COLUMNS AND DEPARTMENTS

Take My Sister, Please

A recent graduate feels queasy when her closest sibling doesn't win admission.

March/April 1999

Reading time min

My younger sister Josephine was the one who told me I'd been admitted to Stanford. It was May 1995, and I was hoping to transfer from Vassar College, where I had just finished my sophomore year. A friend and I were driving from the campus in Poughkeepsie, N.Y., to the south shore of Massachusetts. We kept missing exits and began to bicker, and I finally decided to stop at a pay phone off Interstate 84 to call my mother for directions -- never mind that she was in Ohio.

As I tried to describe exactly where I was, Jo picked up an extension and said excitedly, "Hey Curtis, did Mommy tell you that you got into Stanford?" My mother read aloud the acceptance letter that had just arrived.

Nearly three years later, Jo called me with her own Stanford news: she had not been admitted to the Class of 2002. In the message she left on my voicemail, she sounded less disappointed than embarrassed. She was not surprised, she said. True, she'd been telling me all along she had no chance of getting in. But my own reaction was different: I was shocked.

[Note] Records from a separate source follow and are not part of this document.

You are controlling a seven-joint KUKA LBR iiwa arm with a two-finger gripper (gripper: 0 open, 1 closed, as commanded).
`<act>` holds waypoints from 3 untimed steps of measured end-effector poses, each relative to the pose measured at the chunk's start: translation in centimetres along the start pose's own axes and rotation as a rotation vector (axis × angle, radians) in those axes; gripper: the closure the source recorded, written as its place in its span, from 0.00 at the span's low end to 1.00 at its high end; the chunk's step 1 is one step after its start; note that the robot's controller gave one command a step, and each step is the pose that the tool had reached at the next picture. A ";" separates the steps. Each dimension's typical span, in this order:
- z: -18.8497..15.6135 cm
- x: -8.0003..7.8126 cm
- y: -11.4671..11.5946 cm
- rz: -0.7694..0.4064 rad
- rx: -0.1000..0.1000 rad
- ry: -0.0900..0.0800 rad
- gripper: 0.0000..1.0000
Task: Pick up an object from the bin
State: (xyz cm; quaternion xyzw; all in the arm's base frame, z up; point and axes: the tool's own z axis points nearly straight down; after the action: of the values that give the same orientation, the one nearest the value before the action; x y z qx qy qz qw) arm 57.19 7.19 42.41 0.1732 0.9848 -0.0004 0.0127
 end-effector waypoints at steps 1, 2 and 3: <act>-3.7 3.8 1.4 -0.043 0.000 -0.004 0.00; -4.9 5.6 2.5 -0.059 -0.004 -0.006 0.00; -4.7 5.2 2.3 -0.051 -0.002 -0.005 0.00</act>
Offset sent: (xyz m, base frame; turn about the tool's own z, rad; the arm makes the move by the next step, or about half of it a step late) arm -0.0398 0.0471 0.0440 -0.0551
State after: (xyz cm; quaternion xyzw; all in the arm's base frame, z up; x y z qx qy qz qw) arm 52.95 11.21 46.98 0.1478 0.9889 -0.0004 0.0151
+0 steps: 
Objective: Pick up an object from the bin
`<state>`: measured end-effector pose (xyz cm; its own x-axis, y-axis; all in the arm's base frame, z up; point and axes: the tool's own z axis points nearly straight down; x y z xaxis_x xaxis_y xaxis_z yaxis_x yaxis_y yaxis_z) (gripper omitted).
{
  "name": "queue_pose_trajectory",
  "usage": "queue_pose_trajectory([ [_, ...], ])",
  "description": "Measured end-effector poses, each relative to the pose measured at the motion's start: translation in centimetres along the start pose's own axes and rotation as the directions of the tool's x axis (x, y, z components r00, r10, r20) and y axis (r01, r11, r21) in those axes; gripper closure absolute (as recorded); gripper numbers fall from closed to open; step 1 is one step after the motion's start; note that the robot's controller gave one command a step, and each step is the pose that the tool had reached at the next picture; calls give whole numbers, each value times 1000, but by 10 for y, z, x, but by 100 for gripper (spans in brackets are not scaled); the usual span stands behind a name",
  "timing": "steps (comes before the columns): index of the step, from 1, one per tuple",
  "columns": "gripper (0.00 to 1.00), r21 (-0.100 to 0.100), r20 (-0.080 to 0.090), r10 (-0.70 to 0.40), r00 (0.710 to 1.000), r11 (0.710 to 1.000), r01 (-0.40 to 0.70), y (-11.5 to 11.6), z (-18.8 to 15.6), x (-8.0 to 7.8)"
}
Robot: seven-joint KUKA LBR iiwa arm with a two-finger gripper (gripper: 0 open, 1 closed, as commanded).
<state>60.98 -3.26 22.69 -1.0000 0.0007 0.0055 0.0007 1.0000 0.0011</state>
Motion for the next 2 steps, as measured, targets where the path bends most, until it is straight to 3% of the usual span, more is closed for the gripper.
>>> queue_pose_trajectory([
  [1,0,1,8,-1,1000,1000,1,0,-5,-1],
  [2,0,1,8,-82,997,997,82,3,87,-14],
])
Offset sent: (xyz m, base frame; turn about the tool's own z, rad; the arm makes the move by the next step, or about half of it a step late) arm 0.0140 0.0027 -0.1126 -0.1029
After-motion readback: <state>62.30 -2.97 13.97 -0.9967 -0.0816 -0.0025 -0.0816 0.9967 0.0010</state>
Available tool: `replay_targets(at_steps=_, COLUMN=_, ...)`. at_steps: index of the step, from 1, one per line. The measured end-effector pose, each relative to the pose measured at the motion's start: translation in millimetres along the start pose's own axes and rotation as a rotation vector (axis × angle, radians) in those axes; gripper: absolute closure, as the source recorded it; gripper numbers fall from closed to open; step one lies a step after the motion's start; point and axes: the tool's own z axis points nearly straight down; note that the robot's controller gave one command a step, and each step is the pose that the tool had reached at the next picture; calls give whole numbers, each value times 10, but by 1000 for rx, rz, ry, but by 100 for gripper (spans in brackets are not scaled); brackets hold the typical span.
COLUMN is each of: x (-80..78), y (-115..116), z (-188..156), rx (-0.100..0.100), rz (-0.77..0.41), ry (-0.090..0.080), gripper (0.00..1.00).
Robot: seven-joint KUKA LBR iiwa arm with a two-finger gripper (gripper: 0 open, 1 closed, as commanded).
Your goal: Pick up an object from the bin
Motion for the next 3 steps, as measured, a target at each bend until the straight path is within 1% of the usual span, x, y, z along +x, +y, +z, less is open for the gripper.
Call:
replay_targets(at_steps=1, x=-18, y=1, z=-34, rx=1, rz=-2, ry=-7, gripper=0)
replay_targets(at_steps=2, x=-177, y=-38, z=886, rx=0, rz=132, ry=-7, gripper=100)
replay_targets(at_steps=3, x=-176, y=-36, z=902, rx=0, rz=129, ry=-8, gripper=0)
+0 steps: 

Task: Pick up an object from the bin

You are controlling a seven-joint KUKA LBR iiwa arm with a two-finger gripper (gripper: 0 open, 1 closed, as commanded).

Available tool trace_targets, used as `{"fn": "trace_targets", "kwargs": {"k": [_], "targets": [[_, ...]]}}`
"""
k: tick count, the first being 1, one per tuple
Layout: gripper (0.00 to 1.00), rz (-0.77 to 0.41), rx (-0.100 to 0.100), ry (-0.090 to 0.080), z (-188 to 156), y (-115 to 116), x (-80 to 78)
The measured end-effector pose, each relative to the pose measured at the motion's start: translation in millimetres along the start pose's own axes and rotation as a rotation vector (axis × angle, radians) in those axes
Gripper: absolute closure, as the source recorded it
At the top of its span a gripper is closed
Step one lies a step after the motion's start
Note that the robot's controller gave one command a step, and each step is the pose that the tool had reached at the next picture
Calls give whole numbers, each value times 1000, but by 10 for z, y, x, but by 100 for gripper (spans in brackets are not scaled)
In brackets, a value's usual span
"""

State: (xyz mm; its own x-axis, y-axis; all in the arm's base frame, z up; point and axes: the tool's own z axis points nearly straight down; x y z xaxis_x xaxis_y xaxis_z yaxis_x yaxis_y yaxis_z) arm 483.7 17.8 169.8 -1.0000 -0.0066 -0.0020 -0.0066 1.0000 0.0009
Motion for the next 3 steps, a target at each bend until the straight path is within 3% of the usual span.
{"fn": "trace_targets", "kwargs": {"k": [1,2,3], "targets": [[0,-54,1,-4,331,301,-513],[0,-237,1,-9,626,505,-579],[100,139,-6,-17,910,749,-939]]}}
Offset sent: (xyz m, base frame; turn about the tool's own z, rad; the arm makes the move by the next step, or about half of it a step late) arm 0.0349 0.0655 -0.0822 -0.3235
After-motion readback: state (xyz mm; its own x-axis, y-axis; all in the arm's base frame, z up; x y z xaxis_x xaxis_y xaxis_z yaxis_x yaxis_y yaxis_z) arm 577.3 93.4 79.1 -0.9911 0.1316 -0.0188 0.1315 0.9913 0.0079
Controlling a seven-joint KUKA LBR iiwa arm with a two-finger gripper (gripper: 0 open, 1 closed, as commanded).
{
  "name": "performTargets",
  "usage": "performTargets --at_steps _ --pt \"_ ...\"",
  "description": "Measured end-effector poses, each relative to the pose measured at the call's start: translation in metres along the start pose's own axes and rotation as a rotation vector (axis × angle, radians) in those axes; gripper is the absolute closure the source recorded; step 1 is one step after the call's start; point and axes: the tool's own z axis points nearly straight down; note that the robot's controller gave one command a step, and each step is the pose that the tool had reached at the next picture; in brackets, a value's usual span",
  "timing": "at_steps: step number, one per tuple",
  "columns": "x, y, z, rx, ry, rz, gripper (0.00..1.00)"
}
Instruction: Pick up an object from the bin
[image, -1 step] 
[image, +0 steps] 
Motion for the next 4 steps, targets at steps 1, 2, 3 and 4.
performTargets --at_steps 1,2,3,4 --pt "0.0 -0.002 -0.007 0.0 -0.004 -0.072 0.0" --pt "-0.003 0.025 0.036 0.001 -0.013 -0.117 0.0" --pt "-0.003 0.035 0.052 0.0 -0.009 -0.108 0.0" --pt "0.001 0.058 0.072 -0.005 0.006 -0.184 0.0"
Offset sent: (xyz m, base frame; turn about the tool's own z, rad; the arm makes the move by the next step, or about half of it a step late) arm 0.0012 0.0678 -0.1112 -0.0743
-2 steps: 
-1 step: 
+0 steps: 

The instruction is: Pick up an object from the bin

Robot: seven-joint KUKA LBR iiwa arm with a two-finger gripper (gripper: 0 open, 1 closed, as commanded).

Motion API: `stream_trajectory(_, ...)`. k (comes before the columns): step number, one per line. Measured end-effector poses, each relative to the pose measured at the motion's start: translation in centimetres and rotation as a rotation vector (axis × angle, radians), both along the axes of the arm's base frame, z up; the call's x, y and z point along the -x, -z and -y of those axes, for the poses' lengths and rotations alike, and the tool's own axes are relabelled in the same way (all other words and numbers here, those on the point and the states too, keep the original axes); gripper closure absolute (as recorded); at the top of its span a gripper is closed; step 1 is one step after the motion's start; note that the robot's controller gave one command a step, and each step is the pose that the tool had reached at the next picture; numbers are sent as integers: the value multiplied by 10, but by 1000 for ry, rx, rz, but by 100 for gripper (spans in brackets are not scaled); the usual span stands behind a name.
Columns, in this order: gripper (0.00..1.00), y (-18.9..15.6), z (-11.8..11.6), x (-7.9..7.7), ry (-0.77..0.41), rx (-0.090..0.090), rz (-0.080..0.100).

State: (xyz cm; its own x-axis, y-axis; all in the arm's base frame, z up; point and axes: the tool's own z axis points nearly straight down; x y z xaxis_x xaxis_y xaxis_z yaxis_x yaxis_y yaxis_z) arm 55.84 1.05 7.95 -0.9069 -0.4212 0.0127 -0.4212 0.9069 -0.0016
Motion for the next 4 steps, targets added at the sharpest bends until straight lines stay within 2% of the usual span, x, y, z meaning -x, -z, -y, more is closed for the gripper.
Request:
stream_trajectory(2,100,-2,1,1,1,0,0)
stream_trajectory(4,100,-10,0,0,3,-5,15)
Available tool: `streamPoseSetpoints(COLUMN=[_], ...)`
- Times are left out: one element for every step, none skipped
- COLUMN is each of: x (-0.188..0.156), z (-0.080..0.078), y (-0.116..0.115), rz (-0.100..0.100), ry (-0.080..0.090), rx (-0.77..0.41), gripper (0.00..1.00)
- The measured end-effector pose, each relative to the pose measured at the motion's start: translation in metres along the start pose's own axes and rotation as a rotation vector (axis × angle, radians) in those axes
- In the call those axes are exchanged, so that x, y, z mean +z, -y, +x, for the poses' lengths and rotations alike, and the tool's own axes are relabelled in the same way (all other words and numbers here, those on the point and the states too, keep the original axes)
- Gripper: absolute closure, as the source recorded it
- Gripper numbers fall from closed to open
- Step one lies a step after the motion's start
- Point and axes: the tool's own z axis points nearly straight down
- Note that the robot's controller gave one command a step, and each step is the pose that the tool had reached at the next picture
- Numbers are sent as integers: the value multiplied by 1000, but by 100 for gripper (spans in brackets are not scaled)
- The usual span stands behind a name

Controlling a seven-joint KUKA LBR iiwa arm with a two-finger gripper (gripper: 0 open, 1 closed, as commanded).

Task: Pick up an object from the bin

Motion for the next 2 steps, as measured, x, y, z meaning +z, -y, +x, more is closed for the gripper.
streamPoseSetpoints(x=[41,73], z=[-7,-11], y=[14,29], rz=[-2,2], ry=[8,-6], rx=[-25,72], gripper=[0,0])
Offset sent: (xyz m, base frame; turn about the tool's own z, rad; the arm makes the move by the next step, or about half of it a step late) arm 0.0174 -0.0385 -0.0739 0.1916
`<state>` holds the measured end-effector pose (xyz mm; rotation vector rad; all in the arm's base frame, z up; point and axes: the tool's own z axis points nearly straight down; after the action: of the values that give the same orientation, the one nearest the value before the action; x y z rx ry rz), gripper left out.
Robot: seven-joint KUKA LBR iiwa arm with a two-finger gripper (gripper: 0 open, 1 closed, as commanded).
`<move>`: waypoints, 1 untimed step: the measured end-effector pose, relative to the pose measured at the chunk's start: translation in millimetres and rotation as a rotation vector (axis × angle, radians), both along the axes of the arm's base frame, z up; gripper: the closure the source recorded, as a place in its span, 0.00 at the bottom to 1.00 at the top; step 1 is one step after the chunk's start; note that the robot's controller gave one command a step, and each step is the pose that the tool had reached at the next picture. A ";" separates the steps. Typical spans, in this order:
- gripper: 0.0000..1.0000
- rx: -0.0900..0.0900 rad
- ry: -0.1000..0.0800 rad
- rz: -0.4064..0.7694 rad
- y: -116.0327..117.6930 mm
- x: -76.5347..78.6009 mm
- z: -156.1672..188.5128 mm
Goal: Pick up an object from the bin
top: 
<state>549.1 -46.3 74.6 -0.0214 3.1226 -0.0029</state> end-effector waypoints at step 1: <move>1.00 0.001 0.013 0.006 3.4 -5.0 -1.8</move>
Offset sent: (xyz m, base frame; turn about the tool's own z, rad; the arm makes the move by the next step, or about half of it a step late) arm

Sure, the numbers were against her -- Stanford accepted only about 13 percent of its applicants in 1998. But I couldn't understand how a school that would want me wouldn't also want Jo. In fact, though I fear this sounds creepy, I often think of Jo as me but better: she's more cheerful, she's actually good at basketball and she has never flunked a math course.

While I am close to all three of my siblings, Jo and I are by far the most alike. We have the same sense of humor, the same reactions to people and the same fascination, despite our best efforts, with magazines about celebrities. We cut each other's hair, I edit her papers for school, she tells me what clothes to buy. Despite our five-year age difference, people regularly ask us if we're twins.

In addition to enjoying Jo's company, I respect her. When I filled out the optional reference form for her Stanford application, I said that she is interesting because she has interests (Polaroid photo transfers, marine biology); that she is thoughtful (I don't think I've ever had a birthday or illness without a hand-drawn card from her); and that she is funny (she's a first-rate storyteller, and no detail escapes her attention, especially if it's somehow mortifying to her or someone else).

Jo first thought about applying when she came to visit me during my senior year. She could picture herself -- and I could picture her -- at Stanford. I would be gone by the time she arrived, but I imagined recommending certain professors or dorms and visiting her on campus.

My feelings about Stanford have been overwhelmingly positive ever since I arrived. Even after Jo's rejection, those feelings remain: I still wear red Stanford sweatpants; I still plan to donate paltry-but-I'm-only-23-years-old amounts to annual giving. But something has changed. For starters, when I hear how competitive Stanford is, I now feel more queasy than proud. And I feel my connection to Stanford -- which would have been strengthened had my sister enrolled -- growing increasingly tenuous. I live clear across the country, and most people I know have graduated. Certainly I don't resent the University for rejecting Jo, but I do feel awfully far away.

For a while, I had hoped Stanford would be another of the things Jo and I shared, but it isn't. A lot in our lives is ours together; Stanford is only mine.

As for Jo, she's now a freshman at Princeton. (I know, I know -- cry me a river.) In a strange twist, Princeton is the school I applied to early, and was rejected by, when I was a senior in high school. I went to Vassar because I didn't get into Princeton, and I transferred to Stanford -- knowing little about it except that it was far, far from Poughkeepsie -- because I didn't like Vassar.

Today, my wish for Jo is that her college experience will be filled with as much happiness as mine ultimately was -- that the world will open up for her at Princeton the way it did for me as I stood at a pay phone off Interstate 84.


Curtis Sittenfeld, '97, is a staff writer at Fast Company, a business magazine in Boston.